A Greedy Quantum Route-Generation Algorithm
Jordan Makansi, David E. Bernal Neira

TL;DR
This paper introduces a greedy quantum routing algorithm that constructs feasible solutions by leveraging quantum sampling data, demonstrating improved results over classical and hybrid methods in vehicle routing problems with time windows.
Contribution
It presents a novel quantum-inspired greedy algorithm that adaptively constructs feasible routes, addressing inequality constraints and noise issues in quantum computing.
Findings
Achieves lower objective values than state-of-the-art annealing methods.
Demonstrates robustness to quantum noise on D-Wave Advantage2.

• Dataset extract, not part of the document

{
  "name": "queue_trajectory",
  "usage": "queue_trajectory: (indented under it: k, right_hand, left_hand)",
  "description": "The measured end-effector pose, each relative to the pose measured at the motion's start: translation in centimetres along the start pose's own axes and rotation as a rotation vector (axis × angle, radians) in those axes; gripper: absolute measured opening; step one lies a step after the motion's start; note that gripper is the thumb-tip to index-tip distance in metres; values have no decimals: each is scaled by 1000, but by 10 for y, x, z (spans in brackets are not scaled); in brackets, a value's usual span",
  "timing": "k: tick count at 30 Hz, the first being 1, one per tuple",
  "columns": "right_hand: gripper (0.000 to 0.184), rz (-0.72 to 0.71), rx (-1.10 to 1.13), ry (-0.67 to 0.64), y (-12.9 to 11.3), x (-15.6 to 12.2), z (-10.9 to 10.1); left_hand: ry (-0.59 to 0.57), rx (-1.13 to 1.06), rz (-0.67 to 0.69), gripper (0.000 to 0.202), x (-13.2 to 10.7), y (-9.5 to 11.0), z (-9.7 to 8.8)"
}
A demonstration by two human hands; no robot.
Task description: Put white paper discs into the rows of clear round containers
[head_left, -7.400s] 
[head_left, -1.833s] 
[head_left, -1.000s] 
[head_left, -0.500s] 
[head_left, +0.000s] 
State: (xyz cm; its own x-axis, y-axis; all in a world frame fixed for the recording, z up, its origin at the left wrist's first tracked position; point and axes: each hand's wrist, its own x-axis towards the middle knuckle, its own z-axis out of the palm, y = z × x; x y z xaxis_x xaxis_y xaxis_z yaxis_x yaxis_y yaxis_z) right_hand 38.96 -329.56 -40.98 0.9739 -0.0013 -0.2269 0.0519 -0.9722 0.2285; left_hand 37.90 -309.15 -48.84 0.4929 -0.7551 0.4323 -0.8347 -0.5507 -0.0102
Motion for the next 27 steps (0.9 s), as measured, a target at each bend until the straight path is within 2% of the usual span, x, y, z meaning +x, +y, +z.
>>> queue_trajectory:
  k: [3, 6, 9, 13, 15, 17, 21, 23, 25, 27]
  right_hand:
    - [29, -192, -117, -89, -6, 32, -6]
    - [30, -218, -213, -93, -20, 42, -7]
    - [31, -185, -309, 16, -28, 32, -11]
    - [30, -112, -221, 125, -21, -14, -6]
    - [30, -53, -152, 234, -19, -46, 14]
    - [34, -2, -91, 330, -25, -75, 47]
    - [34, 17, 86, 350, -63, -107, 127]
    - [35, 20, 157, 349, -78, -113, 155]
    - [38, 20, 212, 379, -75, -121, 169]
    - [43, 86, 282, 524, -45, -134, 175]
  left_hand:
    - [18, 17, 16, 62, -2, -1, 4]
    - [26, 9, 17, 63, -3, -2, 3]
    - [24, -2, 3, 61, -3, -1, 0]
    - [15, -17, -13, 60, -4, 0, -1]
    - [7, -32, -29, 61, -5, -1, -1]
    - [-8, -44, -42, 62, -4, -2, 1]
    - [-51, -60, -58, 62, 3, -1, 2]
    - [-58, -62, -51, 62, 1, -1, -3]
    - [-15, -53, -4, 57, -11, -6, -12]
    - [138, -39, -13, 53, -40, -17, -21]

Proves convergence to feasible solutions.
Abstract
Routing and scheduling problems with time windows have long been important optimization problems for logistics and planning. Many classical heuristics and exact methods exist for such problems. However, there are no satisfactory methods for generating routes using quantum computing (QC), for mainly two reasons: inequality constraints, and the trade-off of feasibility and solution quality. Inequality constraints are typically handled using slack variables; and feasible solutions are found by filtering samples. These challenges are amplified in the presence of noise inherent in QC. Here, we propose a greedy algorithm that generates routes by using information from all samples obtained from the quantum computer. By noticing the relationship between qubits in our formulation as a directed acyclic graph (DAG), we designed an algorithm that adaptively constructs a feasible solution. We…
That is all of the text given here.